## [Data block]
========================

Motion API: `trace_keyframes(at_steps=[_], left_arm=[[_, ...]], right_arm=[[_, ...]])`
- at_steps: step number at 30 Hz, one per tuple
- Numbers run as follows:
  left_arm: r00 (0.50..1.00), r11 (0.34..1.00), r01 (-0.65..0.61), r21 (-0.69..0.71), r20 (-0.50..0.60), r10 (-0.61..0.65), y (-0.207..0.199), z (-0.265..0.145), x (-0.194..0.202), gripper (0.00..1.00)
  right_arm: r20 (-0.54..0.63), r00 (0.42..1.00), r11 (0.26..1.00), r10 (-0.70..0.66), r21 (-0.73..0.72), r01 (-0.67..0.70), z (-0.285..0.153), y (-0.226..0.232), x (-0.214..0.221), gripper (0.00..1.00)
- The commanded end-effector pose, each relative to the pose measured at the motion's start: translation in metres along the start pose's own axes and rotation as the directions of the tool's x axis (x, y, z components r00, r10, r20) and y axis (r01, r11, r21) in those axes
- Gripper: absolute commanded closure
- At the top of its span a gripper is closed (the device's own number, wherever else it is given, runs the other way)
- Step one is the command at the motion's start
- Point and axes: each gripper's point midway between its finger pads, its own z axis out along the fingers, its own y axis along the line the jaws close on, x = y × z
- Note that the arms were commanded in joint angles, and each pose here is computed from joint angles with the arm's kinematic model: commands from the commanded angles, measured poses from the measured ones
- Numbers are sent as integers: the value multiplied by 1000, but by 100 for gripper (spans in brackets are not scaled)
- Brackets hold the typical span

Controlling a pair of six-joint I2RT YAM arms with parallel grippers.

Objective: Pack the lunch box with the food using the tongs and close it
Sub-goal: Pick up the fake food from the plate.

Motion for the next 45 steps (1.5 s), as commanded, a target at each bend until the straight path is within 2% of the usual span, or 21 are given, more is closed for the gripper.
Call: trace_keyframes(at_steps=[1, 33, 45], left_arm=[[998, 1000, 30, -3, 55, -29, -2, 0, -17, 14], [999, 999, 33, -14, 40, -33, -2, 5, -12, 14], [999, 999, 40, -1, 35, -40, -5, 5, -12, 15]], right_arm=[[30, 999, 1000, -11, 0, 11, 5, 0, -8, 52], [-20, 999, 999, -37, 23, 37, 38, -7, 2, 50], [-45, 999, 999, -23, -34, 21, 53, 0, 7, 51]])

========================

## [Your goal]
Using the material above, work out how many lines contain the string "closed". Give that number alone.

## [Your response]
2